Plutôt que d’aller automatiquement chez son médecin généraliste ou à l’hôpital lorsque l’on a un bouton, il serait plus pertinent de se rendre chez son pharmacien en premier qui, si besoin, organisera une téléconsultation avec un dermatologue. Aujourd’hui, les consultations inutiles, transports inclus, coûtent à peu près 40 milliards d’euros chaque année à la Sécurité sociale. Par ailleurs, le pharmacien jouera un rôle moteur dans l’observance, en mettant à la disposition de ses patients des objets et applications connectés afin de vérifier qu’ils prennent bien leur traitement, et dans de bonnes conditions.
P.M. Les officinaux vous semblent-il armés pour endosser ce costume ?
O.G. Non, pas réellement, car ils ne disposent pas vraiment des moyens nécessaires pour exercer ces missions.
Il faudra intégrer la e-santé dans leur cursus. Cette question est fondamentale car les pharmaciens ont encore parfois du mal à appréhender de manière prosaïque ce que la e-santé peut leur apporter. En l’occurrence, elle constitue un formidable relais de marge et un moyen de rétablir une relation de moyen et long terme avec les patients.
Si demain, un pharmacien devient le référent d’un patient sur une application d’observance, celui-ci aura peut-être plus de scrupules à changer de pharmacie.
P.M. Si les pharmaciens ont dû mal à investir le champ de la e-santé, c’est aussi parce qu’ils ne sont pas rémunérés…
O.G. Vous avez totalement raison, et c’est même le nerf de la guerre… Il faut donc imaginer de nouveaux honoraires de dispensation. Des honoraires qui ne viendraient d’ailleurs pas forcément de la Sécurité sociale, mais pourquoi pas… des complémentaires ou des assureurs.

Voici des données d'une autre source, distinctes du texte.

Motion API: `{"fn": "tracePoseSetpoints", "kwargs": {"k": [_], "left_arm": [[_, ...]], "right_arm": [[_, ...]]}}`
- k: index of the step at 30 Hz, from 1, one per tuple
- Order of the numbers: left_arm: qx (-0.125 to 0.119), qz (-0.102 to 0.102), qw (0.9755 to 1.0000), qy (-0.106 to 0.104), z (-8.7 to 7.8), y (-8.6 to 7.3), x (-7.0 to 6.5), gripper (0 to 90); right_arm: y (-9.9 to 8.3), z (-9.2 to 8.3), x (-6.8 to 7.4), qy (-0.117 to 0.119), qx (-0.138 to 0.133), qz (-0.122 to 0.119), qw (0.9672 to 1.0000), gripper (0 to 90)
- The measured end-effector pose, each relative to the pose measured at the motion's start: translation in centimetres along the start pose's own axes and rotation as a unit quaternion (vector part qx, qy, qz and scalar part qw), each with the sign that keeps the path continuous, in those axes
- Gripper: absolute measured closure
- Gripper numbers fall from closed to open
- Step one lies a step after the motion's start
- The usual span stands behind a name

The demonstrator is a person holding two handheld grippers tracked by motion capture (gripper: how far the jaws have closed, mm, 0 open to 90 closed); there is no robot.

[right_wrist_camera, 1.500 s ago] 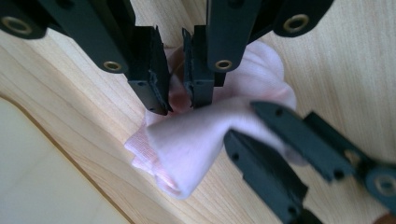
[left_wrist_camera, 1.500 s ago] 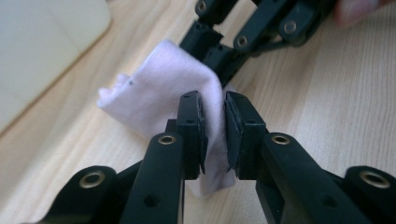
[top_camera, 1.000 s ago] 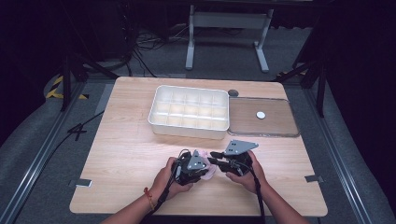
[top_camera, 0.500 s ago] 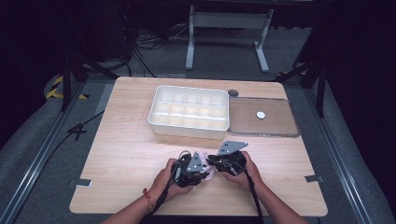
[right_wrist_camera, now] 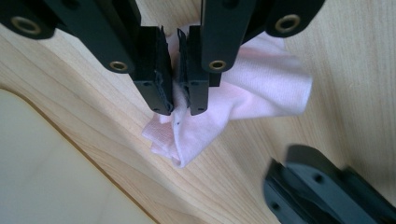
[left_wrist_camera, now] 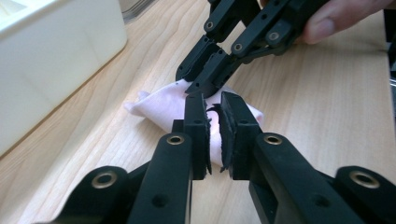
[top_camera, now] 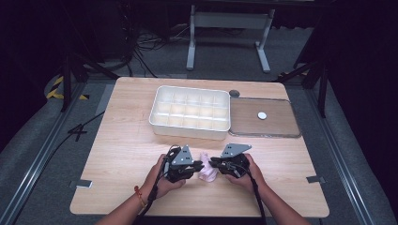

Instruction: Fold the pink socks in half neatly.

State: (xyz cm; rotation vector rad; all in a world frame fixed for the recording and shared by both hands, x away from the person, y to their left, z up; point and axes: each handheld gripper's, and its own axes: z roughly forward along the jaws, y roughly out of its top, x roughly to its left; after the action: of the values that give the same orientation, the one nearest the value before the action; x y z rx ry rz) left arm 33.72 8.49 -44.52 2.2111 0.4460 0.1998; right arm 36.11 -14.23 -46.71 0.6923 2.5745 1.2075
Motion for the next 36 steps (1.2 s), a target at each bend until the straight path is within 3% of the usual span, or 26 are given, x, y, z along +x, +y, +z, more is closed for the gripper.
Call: {"fn": "tracePoseSetpoints", "kwargs": {"k": [5,12,17,22,25,26,29,30,32,36], "left_arm": [[0.017,0.033,0.9990,-0.026,1.9,-0.3,-1.0,82.7],[0.036,0.061,0.9968,-0.037,3.3,-0.8,-2.5,80.3],[0.029,0.048,0.9975,-0.042,3.4,-0.9,-2.2,81.3],[0.031,0.051,0.9974,-0.041,3.4,-0.9,-2.2,81.5],[0.029,0.043,0.9977,-0.044,3.4,-1.0,-2.1,81.6],[0.031,0.044,0.9976,-0.045,3.4,-1.0,-2.1,81.5],[0.029,0.045,0.9975,-0.046,3.5,-1.0,-2.1,81.4],[0.028,0.044,0.9976,-0.046,3.5,-1.0,-2.0,81.4],[0.028,0.044,0.9974,-0.050,3.5,-1.0,-1.9,81.5],[0.027,0.036,0.9976,-0.052,3.4,-1.1,-1.9,82.5]], "right_arm": [[-0.1,0.0,0.0,0.002,-0.001,0.000,1.0000,81.4],[-0.2,-0.2,-0.1,-0.001,-0.001,-0.004,1.0000,79.2],[-0.2,-0.4,-0.3,-0.007,0.002,0.008,0.9999,75.9],[0.0,-0.7,-0.7,-0.026,0.002,0.018,0.9995,75.8],[0.3,-1.0,-0.7,-0.040,-0.007,0.019,0.9990,78.0],[0.7,-1.5,-0.6,-0.046,-0.021,0.022,0.9985,80.4],[1.2,-1.8,-0.3,-0.028,-0.043,0.019,0.9985,81.2],[1.4,-1.8,0.2,-0.011,-0.055,0.010,0.9984,81.9],[1.7,-1.5,1.0,0.009,-0.056,-0.013,0.9983,83.7],[1.6,-0.1,1.4,0.029,-0.036,-0.028,0.9985,86.1]]}}
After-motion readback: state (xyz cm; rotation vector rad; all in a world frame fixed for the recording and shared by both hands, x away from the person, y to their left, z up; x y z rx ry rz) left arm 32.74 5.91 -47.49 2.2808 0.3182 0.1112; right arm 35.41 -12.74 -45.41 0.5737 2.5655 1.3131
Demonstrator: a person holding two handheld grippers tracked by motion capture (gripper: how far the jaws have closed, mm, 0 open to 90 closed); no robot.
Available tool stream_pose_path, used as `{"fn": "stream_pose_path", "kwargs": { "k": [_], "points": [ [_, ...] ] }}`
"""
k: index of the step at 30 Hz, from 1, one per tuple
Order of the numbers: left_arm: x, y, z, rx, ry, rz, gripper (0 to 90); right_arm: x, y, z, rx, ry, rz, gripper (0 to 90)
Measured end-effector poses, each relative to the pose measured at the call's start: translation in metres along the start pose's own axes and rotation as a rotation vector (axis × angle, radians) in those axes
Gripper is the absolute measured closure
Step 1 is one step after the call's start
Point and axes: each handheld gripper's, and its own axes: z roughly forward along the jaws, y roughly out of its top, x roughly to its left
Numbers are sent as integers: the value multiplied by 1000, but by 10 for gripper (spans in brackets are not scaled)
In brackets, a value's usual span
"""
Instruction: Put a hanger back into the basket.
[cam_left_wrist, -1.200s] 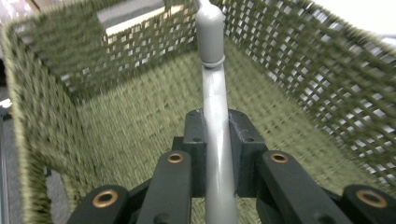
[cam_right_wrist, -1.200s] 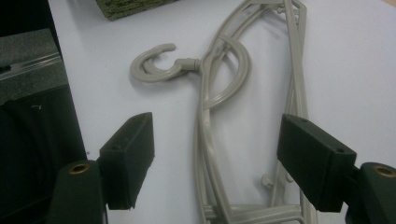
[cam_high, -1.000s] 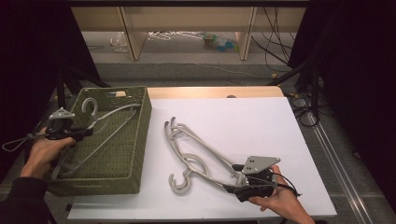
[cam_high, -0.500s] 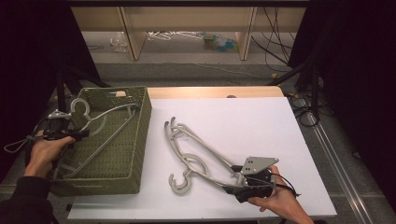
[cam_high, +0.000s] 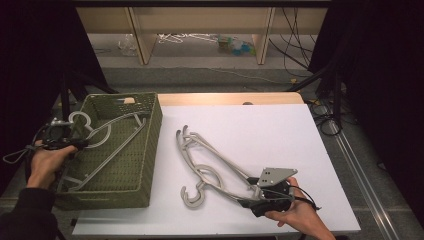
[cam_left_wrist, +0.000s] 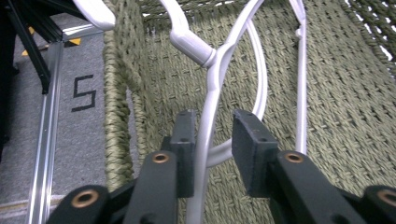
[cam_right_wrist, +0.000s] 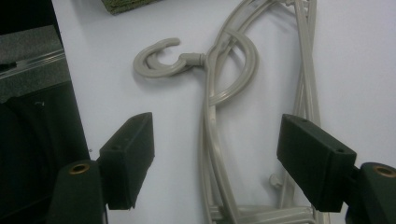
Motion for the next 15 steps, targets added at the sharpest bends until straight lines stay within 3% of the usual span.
{"fn": "stream_pose_path", "kwargs": {
  "k": [1, 7, 8, 10, 11, 12, 13, 14, 15],
  "points": [
    [-2, 0, 0, 4, 12, -30, 723, 0, 0, 0, 1, 1, -1, 286],
    [0, -1, 3, 16, 22, -29, 746, 0, 0, 0, 2, -2, 4, 286],
    [2, -1, 4, 18, 14, -14, 732, 0, 0, 0, 3, -2, 4, 286],
    [1, -3, 5, 26, 24, -40, 685, 0, 0, 0, 2, -2, 4, 286],
    [2, -4, 5, 18, 14, -32, 641, 0, 0, 0, 0, -2, 2, 286],
    [1, -5, 0, -1, 13, -70, 607, 0, 0, 0, 0, -1, 1, 286],
    [1, -5, 0, -1, 13, -70, 562, -1, -1, 1, -7, -4, 3, 285],
    [7, -3, -2, -24, -25, 18, 529, -1, -1, 1, -8, -3, 1, 285],
    [-2, -4, -12, -64, 2, -100, 510, -1, -1, 1, -4, -4, 2, 286]
  ]
}}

En ce qui concerne le suivi connecté des patients et la télémédecine, je trouverais tout à fait logique que le pharmacien soit, là aussi, rémunéré. Mais à partir du moment où il a démontré que sur son territoire et sur des pathologies chroniques identifiées, il a contribué à améliorer l’observance ou à diminuer le recours aux hospitalisations inutiles. D’où l’importance de mettre en place des indicateurs médico-économiques démontrant l’efficience de sa pratique.
L’INVITÉ
Olivia Grégoire Fondatrice du Cabinet de stratégies d’influence OLICARE
→ Historienne de formation, diplômée de Sciences Po Paris et de l’Essec, Olivia Grégoire a piloté pendant une quinzaine d’année la communication de cabinets ministériels, services publics, agences de communication et entreprises industrielles. Elle a fondé en 2013 Olicare, un cabinet de stratégies d’influence qui accompagne les entreprises impactées par l’innovation.